The IL4I1 group (Flavia Castellano & Valérie Molinier-Frenkel), on the cover of the last European Journal of Immunology!

Flavia Castellano and Valérie Molinier-Frenkel’s group of team 9 (P. Gaulard) with the collaboration of Xavier Decrouy of PL Imaging and Emmanuel Donnadieu of the Cochin Institute has just published an article on the focused secretion of the IL4I1 enzyme at the immune synapse level and its consequences on the activation of T* lymphocytes. One of the immunofluorescence images showing this secretion by lymphoblastoid lines, which naturally express the enzyme, is illustrated on the inside cover page of the European Journal of Immunology, Vol. 48, Issue 1, January 2018, pages 106-119.

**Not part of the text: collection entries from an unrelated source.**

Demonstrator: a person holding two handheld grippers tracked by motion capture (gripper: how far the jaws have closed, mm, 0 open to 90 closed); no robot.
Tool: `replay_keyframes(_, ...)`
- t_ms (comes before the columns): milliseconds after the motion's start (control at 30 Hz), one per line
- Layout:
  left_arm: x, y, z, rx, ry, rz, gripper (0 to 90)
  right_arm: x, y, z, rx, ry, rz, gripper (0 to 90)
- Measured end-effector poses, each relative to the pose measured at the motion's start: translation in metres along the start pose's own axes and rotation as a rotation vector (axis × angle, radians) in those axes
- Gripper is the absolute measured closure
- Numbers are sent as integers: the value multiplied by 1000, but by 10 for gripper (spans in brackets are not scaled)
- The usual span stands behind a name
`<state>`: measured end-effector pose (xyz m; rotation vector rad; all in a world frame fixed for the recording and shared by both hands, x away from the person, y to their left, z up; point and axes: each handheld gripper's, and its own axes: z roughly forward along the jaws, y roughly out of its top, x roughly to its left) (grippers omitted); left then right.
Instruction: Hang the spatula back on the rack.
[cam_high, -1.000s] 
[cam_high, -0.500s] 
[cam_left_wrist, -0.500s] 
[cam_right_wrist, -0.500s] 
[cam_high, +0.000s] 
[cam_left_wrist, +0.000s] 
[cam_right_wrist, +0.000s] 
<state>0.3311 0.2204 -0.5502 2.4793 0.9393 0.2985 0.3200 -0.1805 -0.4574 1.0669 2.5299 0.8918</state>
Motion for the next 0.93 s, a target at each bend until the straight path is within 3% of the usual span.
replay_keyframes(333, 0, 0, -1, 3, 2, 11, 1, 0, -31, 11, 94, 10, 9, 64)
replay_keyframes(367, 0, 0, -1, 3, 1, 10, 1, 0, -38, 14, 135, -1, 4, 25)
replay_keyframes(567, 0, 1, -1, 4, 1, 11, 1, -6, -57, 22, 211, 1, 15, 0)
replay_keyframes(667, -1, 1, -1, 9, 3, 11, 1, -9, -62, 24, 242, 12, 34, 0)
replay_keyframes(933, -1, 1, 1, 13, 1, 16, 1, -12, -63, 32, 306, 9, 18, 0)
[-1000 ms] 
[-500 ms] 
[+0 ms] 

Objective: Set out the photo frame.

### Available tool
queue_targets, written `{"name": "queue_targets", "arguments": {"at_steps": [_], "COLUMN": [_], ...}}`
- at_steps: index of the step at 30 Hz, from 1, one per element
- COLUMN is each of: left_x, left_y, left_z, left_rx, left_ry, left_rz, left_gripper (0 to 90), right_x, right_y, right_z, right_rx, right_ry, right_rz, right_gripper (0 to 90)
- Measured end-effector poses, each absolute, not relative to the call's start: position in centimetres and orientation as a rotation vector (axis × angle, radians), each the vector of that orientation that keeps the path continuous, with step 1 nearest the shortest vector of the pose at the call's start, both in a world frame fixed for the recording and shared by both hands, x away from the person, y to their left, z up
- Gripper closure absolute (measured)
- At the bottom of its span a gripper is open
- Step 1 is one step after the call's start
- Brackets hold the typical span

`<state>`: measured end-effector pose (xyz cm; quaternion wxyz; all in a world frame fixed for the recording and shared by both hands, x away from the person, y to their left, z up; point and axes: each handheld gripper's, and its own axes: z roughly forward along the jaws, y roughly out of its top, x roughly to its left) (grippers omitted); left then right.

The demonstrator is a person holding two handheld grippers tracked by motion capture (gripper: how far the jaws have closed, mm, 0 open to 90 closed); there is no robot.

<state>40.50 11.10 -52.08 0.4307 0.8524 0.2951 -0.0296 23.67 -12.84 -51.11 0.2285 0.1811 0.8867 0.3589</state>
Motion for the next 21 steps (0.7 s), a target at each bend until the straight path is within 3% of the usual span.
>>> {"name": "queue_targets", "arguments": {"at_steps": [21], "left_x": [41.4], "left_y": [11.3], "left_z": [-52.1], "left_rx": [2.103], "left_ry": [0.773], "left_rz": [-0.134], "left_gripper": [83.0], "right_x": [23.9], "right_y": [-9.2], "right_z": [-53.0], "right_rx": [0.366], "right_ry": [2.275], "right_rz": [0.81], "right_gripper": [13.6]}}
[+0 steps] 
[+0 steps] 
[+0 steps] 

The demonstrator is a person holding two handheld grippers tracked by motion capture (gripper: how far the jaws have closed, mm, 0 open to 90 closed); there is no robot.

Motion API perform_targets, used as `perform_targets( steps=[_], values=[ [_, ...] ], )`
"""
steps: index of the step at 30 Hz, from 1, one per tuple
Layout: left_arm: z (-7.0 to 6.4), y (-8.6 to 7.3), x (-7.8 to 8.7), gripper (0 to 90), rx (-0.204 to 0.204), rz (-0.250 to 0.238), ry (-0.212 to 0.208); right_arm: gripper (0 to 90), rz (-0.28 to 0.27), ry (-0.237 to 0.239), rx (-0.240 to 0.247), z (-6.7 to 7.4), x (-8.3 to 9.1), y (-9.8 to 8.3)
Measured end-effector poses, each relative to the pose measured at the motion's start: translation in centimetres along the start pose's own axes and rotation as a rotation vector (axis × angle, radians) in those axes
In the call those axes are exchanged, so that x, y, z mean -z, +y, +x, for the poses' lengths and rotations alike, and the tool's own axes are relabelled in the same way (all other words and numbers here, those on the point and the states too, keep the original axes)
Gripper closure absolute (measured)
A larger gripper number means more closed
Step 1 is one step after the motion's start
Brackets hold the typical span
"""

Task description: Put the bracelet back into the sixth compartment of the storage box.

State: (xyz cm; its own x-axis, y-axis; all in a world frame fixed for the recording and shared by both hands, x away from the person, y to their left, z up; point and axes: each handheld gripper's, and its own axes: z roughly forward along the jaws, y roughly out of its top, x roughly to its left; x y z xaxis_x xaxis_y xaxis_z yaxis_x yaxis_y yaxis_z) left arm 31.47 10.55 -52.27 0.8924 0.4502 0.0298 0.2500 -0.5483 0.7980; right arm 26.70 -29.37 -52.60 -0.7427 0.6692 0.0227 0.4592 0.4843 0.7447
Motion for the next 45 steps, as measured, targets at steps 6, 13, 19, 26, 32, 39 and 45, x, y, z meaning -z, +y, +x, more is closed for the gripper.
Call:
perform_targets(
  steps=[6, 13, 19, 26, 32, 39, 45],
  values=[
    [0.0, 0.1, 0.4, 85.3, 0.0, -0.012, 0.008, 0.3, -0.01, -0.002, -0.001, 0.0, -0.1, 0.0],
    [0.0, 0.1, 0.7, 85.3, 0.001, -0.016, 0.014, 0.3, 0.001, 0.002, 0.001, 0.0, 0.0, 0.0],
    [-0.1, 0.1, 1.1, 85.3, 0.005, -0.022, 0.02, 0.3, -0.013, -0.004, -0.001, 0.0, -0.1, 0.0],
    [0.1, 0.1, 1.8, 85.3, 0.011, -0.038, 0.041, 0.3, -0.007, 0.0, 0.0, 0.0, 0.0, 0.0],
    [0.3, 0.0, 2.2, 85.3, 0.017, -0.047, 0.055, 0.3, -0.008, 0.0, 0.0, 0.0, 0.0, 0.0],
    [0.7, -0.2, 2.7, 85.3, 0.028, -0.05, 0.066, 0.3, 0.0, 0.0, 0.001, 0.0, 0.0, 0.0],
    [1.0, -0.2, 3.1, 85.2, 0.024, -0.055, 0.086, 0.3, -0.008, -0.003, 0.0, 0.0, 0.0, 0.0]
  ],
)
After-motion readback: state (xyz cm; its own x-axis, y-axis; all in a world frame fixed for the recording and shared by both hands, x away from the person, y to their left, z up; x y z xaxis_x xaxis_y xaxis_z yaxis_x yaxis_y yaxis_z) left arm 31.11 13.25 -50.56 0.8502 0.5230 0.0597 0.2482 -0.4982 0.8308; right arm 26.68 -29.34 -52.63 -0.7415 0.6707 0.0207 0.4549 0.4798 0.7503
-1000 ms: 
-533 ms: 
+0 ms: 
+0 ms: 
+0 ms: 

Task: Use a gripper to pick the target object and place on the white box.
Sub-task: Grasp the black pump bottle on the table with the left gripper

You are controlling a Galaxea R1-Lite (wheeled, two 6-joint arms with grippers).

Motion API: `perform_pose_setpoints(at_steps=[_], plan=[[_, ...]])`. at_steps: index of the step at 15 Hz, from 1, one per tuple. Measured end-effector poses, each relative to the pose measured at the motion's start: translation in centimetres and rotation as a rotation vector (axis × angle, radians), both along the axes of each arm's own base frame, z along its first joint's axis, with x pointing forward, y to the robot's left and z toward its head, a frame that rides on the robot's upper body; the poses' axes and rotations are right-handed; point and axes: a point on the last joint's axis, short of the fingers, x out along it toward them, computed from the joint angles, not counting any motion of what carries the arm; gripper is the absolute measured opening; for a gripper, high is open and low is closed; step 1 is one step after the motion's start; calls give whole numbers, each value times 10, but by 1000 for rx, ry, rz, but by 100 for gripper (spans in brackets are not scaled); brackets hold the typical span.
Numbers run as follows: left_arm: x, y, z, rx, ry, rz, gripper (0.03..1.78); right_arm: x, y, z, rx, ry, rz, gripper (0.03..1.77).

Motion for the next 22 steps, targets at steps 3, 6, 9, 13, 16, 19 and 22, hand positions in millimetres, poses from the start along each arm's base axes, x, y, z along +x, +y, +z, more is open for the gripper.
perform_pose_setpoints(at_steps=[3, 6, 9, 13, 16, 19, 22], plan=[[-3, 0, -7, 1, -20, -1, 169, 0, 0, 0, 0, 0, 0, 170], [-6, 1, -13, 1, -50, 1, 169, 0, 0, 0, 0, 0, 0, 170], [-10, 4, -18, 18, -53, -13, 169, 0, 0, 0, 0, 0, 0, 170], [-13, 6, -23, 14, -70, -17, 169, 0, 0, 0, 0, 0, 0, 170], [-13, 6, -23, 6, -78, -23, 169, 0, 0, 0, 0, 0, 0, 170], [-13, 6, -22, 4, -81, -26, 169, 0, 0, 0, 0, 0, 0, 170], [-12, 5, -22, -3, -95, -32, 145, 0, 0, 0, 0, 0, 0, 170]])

The enzyme IL4I1, secreted by antigen-presenting cells, inhibits the proliferation of effector T lymphocytes and facilitates the development of regulatory T lymphocytes. Its expression by macrophages of various human tumours could affect the patient’s prognosis, as IL4I1 facilitates tumor evasion at the anti-tumour T-response in murine models. The enzyme activity of IL4I1 appears to be partly responsible for its immunosuppressive action, although the molecular mechanisms at work remain imperfectly defined. Here, we show that the presence of IL4I1 during T-cell activation decreases early signalling downstream of the TCR, leading to a global inhibition of T-cells. This effect is more pronounced when there is costimulation via the CD28 molecule. Surprisingly, neither the enzyme reaction products nor the consumption of its amino acid substrate, phenylalanine – essential for lymphocyte proliferation – appear to be involved. The focused secretion of IL4I1 in the synaptic space and its binding to CD3+ lymphocytes could play an important role in the mechanism of action of this immunosuppressive enzyme.